The finding that home confinement under electronic monitoring has a causal effect on relationship outcomes—especially on relationship dissolution—in Denmark has important implications for policy. First, better relationship outcomes could produce better life‐course outcomes in general, and our results show that penal policies can play an important role in securing such better relationship outcomes. Also, the finding that electronic monitoring decreases the singlehood rates even among men who were not in relationships upon conviction is a strong indicator that the future life chances of convicted offenders are improved when they serve their sentence as home confinement rather than in prison. In this way, home confinement under electronic monitoring not only decreases the risk that convicted offenders lose something valuable (their romantic relationship), it also increases their chance of finding something valuable (a partner) in the future—something that could help them remain on the straight and narrow. Second, even though policies do not translate well across countries, results from the Danish electronic monitoring policies could contribute greatly to policy debates in the United States. To do so, we should explicate the comparability of the two contexts.

Sentence Comparability

In Denmark, offenders imprisoned for up to three months (today: six months) might be eligible for home confinement under electronic monitoring. In the United States, sentences are so much longer that any comparison of sentence length seems cumbersome. But jail incarceration in the United States might better compare with imprisonment in Denmark because jail prisoners are often incarcerated for less than one year. Although a significant portion of jail inmates are arrestees and pretrial detainees, whom it might not be feasible to offer home confinement under electronic monitoring, results from Denmark could serve as inspiration for debate about how to handle jail populations in the United States. Adding to the relevance of our results for the United States context, recent research has shown that people who experience even short spells of jail and prison incarceration in the United States suffer immediate and persistent instability in their romantic relationships (Apel, 2016).

Offender Comparability

In Denmark, all offenders sentenced to less than three months (today: six months) may apply for home confinement under electronic monitoring, provided specific requirements are met. The Danish Prison and Probation Service decides whether an offender meets those requirements, contingent upon individual characteristics. The Danish Prison and Probation Service places great effort into assuring that only offenders who do not pose a public threat are offered the opportunity to serve their sentence at home under electronic monitoring; it is a time‐consuming process. We do not know whether a similar screening procedure is feasible or even possible in the United States. Thus, debates might benefit from focusing attention either on screening requirements or on offender types already viewed as posing low public threat, such as low‐level drug use and nonviolent offenders.

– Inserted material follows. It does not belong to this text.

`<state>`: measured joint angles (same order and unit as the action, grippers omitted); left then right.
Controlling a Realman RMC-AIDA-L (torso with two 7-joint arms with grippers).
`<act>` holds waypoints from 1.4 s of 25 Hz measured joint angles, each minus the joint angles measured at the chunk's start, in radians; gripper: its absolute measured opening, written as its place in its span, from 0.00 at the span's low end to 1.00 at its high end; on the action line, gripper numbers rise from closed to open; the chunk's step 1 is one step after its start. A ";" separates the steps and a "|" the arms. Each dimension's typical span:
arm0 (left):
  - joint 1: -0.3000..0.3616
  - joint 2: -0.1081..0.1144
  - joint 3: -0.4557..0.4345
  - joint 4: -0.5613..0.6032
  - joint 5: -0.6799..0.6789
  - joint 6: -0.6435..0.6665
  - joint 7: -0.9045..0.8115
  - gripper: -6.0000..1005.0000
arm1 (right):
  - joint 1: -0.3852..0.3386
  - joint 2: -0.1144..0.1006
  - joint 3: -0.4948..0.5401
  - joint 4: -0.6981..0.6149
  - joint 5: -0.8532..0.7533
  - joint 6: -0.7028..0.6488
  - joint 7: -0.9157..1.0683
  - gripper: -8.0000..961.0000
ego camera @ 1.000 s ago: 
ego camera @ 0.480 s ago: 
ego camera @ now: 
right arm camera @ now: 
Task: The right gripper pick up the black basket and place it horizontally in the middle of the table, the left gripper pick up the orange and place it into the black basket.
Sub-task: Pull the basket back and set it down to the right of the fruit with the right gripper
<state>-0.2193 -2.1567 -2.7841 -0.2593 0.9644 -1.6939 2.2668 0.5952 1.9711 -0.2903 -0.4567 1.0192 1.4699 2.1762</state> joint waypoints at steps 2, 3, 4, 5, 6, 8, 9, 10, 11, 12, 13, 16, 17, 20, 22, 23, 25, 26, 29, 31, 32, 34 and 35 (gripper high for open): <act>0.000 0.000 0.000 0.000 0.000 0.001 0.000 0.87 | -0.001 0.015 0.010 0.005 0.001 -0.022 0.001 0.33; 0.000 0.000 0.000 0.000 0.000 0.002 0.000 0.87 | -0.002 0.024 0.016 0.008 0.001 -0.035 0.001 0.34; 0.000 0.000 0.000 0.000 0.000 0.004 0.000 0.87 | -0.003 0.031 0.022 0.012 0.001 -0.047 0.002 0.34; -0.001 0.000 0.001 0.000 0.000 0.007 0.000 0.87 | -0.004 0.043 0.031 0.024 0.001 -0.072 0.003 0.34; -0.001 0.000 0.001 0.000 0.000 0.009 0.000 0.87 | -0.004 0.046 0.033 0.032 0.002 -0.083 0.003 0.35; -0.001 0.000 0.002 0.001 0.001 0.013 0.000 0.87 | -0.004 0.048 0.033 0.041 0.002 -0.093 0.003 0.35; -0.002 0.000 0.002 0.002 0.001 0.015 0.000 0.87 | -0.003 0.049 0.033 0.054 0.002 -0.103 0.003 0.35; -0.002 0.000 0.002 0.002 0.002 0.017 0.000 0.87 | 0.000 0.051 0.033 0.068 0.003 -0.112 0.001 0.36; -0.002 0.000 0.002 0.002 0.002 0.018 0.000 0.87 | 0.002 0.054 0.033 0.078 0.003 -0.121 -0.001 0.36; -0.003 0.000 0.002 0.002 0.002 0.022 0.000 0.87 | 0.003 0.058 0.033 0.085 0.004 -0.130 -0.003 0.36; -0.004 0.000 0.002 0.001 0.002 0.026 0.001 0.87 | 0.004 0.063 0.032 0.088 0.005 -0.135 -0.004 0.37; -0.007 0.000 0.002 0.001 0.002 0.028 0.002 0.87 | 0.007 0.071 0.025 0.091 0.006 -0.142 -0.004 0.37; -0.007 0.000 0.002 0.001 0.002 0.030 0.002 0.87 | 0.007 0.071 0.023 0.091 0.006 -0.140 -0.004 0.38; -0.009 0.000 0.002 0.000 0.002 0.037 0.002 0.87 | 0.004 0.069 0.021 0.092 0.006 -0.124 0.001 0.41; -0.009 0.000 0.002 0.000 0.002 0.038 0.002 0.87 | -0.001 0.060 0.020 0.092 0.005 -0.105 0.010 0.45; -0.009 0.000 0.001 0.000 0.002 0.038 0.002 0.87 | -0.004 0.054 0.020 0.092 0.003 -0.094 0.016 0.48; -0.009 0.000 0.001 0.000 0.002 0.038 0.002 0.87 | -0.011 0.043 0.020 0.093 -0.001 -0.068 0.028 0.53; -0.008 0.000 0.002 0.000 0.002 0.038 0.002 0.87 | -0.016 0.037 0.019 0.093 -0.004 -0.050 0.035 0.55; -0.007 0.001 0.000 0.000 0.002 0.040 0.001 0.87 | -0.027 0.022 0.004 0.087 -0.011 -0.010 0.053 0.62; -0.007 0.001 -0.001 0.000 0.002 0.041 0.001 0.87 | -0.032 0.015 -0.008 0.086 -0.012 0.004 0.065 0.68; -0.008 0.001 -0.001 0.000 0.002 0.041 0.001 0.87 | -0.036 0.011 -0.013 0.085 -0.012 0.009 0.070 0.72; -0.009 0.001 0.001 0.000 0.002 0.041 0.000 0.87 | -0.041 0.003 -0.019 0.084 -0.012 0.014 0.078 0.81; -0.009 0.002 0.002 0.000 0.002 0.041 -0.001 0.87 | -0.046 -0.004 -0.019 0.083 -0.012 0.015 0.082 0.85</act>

Social Support Comparability

In the United States, probationers and parolees often have to rely on basic social and financial assistance from family and kin. Providing support, according to recent qualitative research, puts strain on those families (Comfort, 2016). But, in Denmark, all citizens are entitled to basic social assistance in case of unemployment or inability to work. This implies that all citizens (even those who are not members of unemployment insurance funds) are entitled to public benefits large enough to support living expenses if they happen to become unemployed. Receiving this basic social assistance does not necessarily alleviate the fact that having a family member on probation or parole strains families and requires social support. Yet, at least the financial burden on those families is smaller in Denmark. Thus, having a family member on electronic monitoring in the United States could be more costly for family and kin than in Denmark.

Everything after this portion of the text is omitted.